構造改革への舵切りを間違った大本は「成果主義」の導入であったと。この制度の欠点は、仕事の中には「個人の貢献」では測れない・データ化できない部分が無数にあることと、成果の評価が恣意的になったことだそうだ。そんなことみんな、最初から分かっていたことだが。それによってモチベーションが下がった。士気が下がった。当然でしょうね。
また、パソコンの普及で「ワンオペ」の傾向に拍車がかかったことが「生産性」を低くしていると。個人の業績を突き詰めれば突き詰めるほど「ワンオペ化」が進む。そうだなあ・・・。そして今言われている「働き方改革」が「脱時間給」で、それは結局(失敗に終わった)「成果主義」に行き着くのだと。
本書は途中からデータ・表が増えて、ちょっと難しくなったが、結論めいたというかポイントとなった言葉をピックアップする。
「働き方の生産性を高めることを通してしか、1日の労働時間を短くすることはできない」
「長時間労働を自制できない人は、どの職場にも必ずいる。企業側が強く指導するか、もしくは脱時間給をあてはめないかいずれかでしか防止することはできないだろう」
「個人の成果を追求する姿勢が、企業の業績に本当に寄与するのか(中略)短期的かつ刹那的な利益追求志向に陥る弊害」
「中長期的な利益を重視するものに対して、成果主義はそういった要請に応えにくいシステム」
「最大の問題は、成果主義を謳っているのにもかかわらず、成果が正しく分配されないことである」
「経費削減したまま生産性向上を求めようとする愚」
「生産性を高めるためには、時間をかけて『人づくり』をするしかないのだ」
「『目線』の高さが生産性アップにつながる」
まあ、簡単には難しいということは、よくわかりました。
経営者から労働者まで、みんなが同じ意識を持って戦う・働ける企業であれば、生産性を上げることができるのかも知れないなと思いました。しかし・・・そんな企業、ある?

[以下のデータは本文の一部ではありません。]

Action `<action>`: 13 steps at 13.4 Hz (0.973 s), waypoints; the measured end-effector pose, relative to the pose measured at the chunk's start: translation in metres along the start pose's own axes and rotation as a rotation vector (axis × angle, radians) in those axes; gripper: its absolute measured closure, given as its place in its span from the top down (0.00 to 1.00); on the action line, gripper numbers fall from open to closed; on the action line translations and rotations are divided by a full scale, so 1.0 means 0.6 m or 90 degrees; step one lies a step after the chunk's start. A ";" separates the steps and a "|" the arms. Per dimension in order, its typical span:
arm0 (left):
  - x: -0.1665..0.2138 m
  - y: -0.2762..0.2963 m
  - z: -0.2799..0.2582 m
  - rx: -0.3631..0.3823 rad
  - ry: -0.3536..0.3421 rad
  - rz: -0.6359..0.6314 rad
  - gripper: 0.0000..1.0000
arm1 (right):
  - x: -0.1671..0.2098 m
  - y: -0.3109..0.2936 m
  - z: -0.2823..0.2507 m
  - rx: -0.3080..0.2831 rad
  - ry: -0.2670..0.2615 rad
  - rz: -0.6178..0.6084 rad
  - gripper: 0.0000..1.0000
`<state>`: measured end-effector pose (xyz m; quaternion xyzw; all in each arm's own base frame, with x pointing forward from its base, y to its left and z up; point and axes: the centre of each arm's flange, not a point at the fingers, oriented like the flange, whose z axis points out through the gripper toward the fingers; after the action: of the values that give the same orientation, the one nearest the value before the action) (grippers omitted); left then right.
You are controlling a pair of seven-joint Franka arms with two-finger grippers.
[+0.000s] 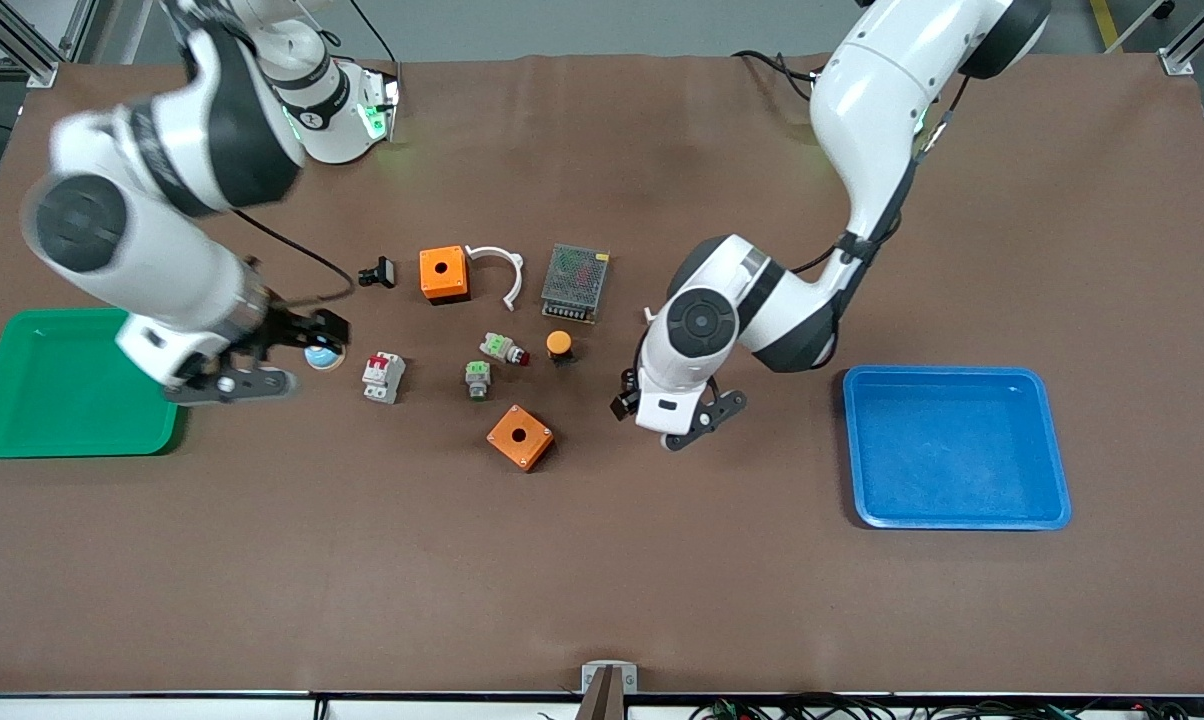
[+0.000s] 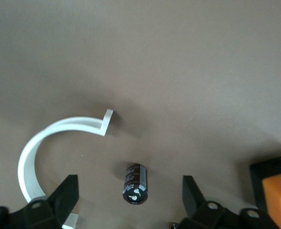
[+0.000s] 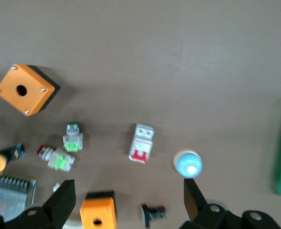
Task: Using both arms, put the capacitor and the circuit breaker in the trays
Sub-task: 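Lower the left gripper over the capacitor while the right gripper reaches the breaker, then grasp the capacitor with the left gripper while the right gripper grasps the breaker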
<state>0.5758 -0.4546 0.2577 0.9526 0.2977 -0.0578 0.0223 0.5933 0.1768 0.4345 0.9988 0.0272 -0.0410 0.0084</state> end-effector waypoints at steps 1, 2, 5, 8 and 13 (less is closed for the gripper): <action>-0.010 0.003 0.014 0.007 0.000 -0.010 0.93 | -0.004 -0.009 0.049 0.001 0.007 0.004 1.00; -0.019 0.005 0.026 0.010 0.000 -0.017 0.86 | -0.011 -0.009 0.092 0.002 0.013 0.005 1.00; -0.039 0.018 0.058 -0.010 0.003 -0.037 0.81 | -0.036 0.009 0.182 0.001 0.011 0.014 1.00; -0.040 0.017 0.087 -0.008 0.002 -0.041 0.74 | -0.043 0.033 0.218 -0.004 -0.008 0.031 1.00; -0.037 0.013 0.099 -0.001 0.001 -0.043 0.66 | -0.024 0.075 0.280 -0.002 -0.011 0.061 1.00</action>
<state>0.5563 -0.4784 0.2014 0.9420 0.3298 -0.0578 0.0212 0.5679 0.1277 0.2687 0.9985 -0.0208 -0.0491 0.0121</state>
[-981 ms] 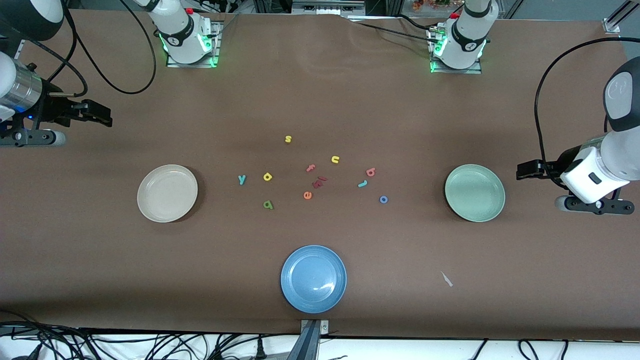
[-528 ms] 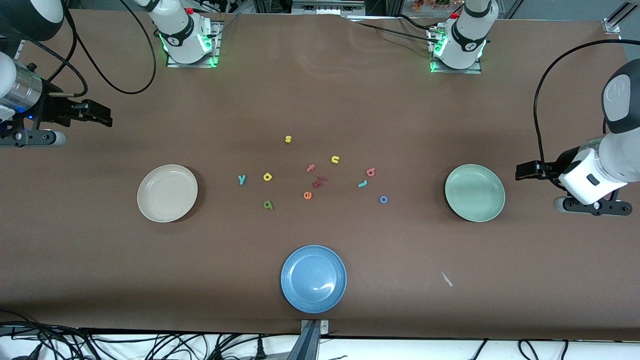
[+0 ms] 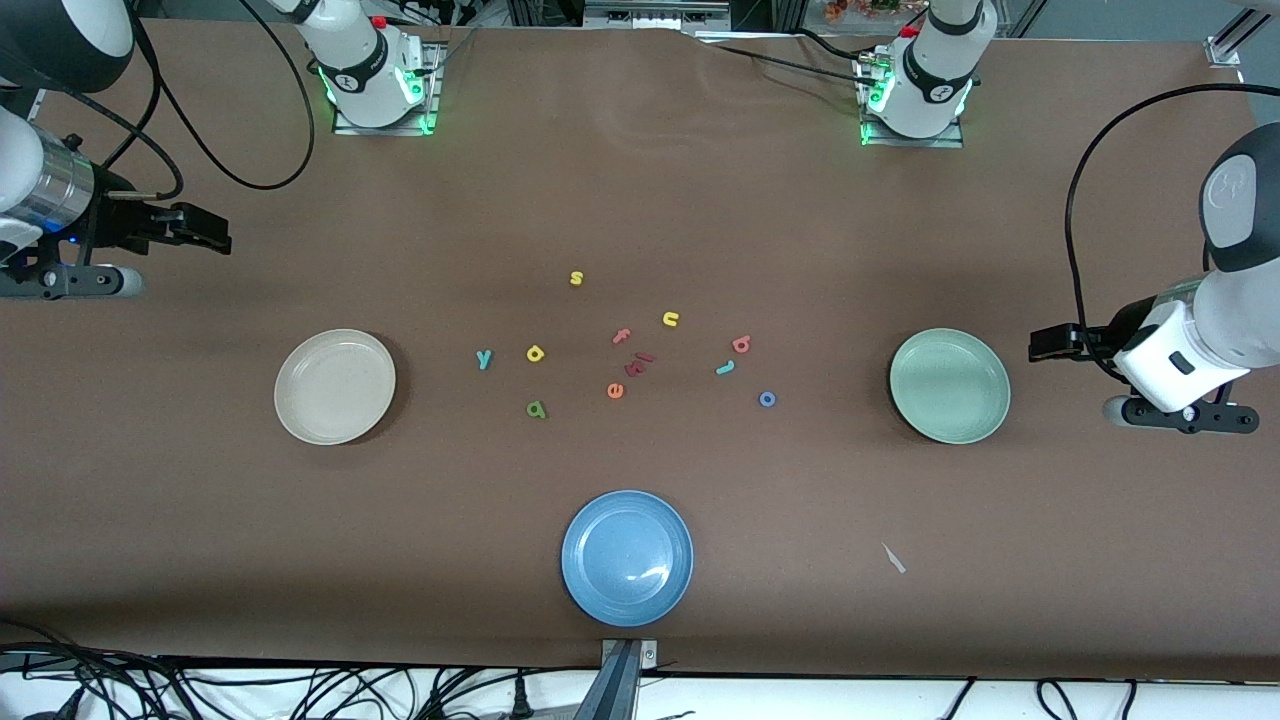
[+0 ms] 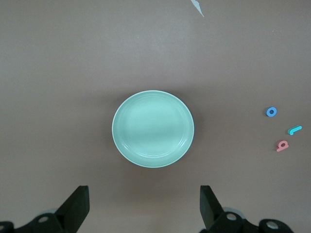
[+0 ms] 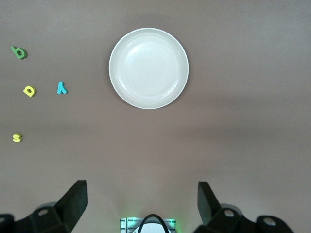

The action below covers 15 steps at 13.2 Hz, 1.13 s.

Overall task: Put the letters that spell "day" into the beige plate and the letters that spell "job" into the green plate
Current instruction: 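Reach the left gripper to the blue o, the right gripper to the y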

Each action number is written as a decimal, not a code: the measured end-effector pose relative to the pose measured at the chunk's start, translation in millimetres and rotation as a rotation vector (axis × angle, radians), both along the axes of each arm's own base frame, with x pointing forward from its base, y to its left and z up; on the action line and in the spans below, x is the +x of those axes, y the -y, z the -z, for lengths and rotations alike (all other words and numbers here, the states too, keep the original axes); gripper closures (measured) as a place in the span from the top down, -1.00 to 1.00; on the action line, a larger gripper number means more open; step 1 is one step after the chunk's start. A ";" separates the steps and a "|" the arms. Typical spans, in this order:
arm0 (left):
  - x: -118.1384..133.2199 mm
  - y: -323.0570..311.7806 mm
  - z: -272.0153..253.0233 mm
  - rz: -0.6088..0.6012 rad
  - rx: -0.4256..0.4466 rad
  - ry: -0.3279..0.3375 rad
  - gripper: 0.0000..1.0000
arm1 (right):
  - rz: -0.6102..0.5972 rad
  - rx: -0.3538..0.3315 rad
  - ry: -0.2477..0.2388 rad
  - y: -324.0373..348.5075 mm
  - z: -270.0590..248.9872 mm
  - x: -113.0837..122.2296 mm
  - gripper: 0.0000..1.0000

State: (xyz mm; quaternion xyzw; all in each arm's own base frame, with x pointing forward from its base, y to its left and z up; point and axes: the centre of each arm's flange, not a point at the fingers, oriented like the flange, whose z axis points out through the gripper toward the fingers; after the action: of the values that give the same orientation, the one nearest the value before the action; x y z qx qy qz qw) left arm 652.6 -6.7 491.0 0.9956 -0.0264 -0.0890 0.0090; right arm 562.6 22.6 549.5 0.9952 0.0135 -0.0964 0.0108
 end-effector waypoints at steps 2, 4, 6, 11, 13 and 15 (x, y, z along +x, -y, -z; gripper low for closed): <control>0.0 0.2 0.0 0.000 0.000 0.000 1.00 | -0.009 0.010 -0.002 -6.9 1.1 0.1 1.00; 0.0 3.1 0.0 -0.003 0.001 0.000 1.00 | -0.031 0.014 -0.003 -19.5 1.0 -0.7 1.00; -0.2 15.2 0.4 -0.044 0.010 -0.002 1.00 | -0.046 0.015 -0.003 -28.2 1.0 -1.4 1.00; 1.0 89.9 15.8 -0.198 0.020 -0.004 1.00 | -0.047 0.005 0.005 -74.4 1.9 -5.9 1.00; 6.2 112.3 27.9 -0.317 -0.003 0.005 1.00 | -0.033 -0.003 0.010 -102.3 8.9 -6.4 1.00; 9.0 136.3 54.1 -0.415 0.018 -0.011 1.00 | -0.036 -0.006 0.014 -125.4 25.9 -1.4 1.00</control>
State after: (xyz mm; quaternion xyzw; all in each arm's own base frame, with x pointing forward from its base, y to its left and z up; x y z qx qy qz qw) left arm 661.6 -143.0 436.9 0.9792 0.1803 -0.0908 0.0183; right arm 561.1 148.0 523.6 0.9954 0.0311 -0.0895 0.0156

あと、私が通勤途中に思いついて呟いた言葉も、UPしておきますね。
「一定の仕事量があって、限界まで効率を上げた場合に、その仕事にかかる時間を減らすには、二つの方法しかない。
一、全体の仕事量を減らす。
二、仕事に関わる人数を増やす。
『働き方改革』とは、この当たり前のことを経営陣が認識して対応することではないか?」と。